ClimateCrop's event selection pipeline uses whole-genome sequencing to characterize each event comprehensively before it advances to the greenhouse. We screen for: confirmed on-target editing at all target loci, absence of off-target modifications at the 20 highest-predicted off-target sites, absence of vector backbone or selection marker integration, and absence of somaclonal variation in coding sequences. Only events passing all four criteria advance to backcrossing.

Backcrossing into elite adapted breeding lines serves two purposes. It removes any residual variation introduced by tissue culture, and it moves the edited trait from the transformation-amenable genotype (which is often an older, lower-yielding variety) into the best current germplasm available for the target geography. Two to three backcross generations, each followed by selection for the edit and for elite agronomic performance using marker-assisted selection, is the standard ClimateCrop protocol.

Phenotypic Validation Across Environments

ClimateCrop's field evaluation program is organized around controlled stress assays rather than simply observing performance in whatever conditions a given season provides. Each location in our trial network imposes standardized drought or heat stress protocols — managed deficit irrigation, stress timing relative to crop growth stage — that allow direct comparison across sites and years. Field data are supplemented with physiological measurements: leaf water potential, stomatal conductance, chlorophyll fluorescence, canopy temperature, and normalized difference vegetation index (NDVI) from aerial imaging.

This data density allows statistical modeling of genotype-by-environment interaction — understanding not just whether an edited variety outperforms its parent on average, but under which specific stress conditions and in which geographic environments the advantage is largest. That information determines how we position and license varieties: a drought tolerance event that performs best under terminal drought at grain filling is a different product from one that protects most effectively under early-season vegetative drought, even if both show similar average yield advantage across all trial locations.

The Path to Regulatory Filing

ClimateCrop's development choices are shaped by regulatory strategy from the beginning. For the US market, we design our edits to meet the USDA SECURE rule criteria — modifications that could have arisen through conventional mutagenesis, excluding new DNA combinations that could not otherwise occur. This means no foreign gene insertions, no coding sequences from organisms outside the normal crop breeding pool, and no selectable markers left in the final commercial event.

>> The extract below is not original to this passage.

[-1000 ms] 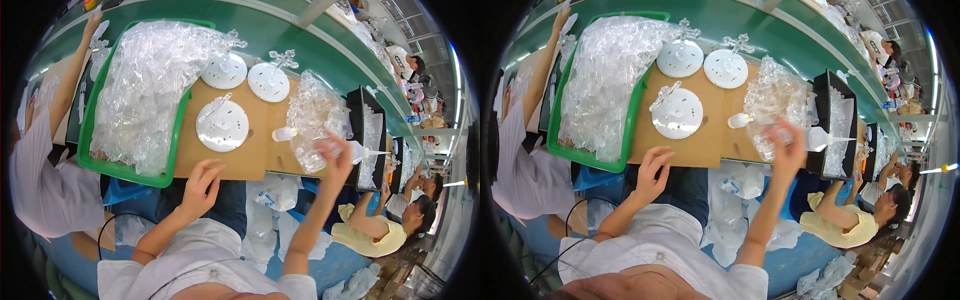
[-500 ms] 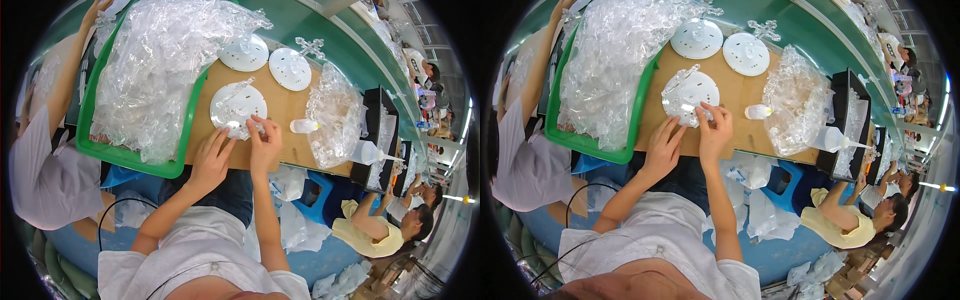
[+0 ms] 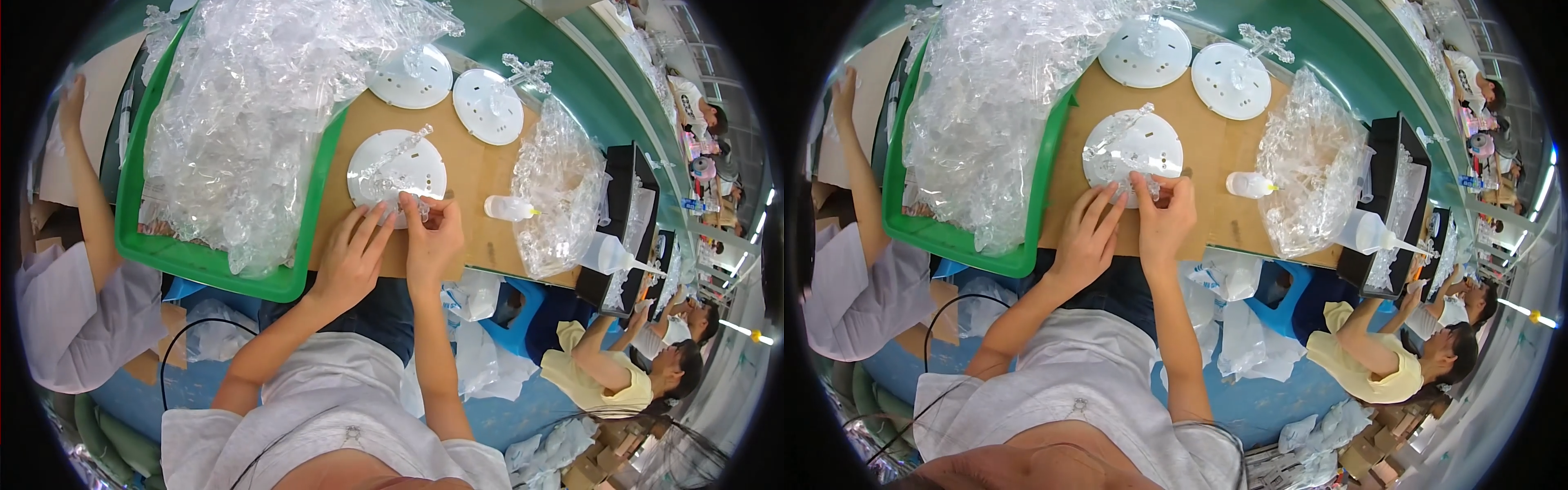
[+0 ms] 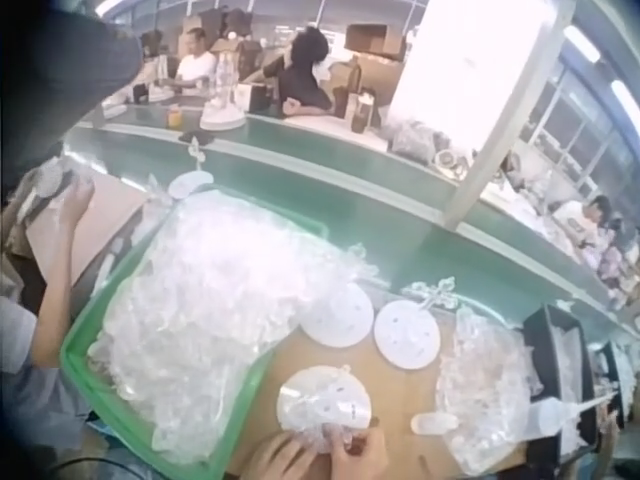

For international markets, we prepare regulatory dossiers in parallel with field evaluation rather than sequentially. Regulatory submissions to Brazil's CTNBio, Argentina's CONABIA, and relevant Canadian and Australian authorities are drafted using field and molecular data as it is generated, rather than waiting for all data to be complete before beginning the regulatory process. This parallel approach reduces total time to market authorization by 12 to 18 months relative to sequential development and regulatory filing.

The end goal of all this precision — the edited cells, the backcross generations, the environment-resolved phenotyping — is a variety that a farmer can plant with confidence that it will deliver stable, measurable yield protection when the next drought or heat wave arrives. That confidence does not come from the elegance of the editing tool. It comes from the rigor of the development process that follows the edit.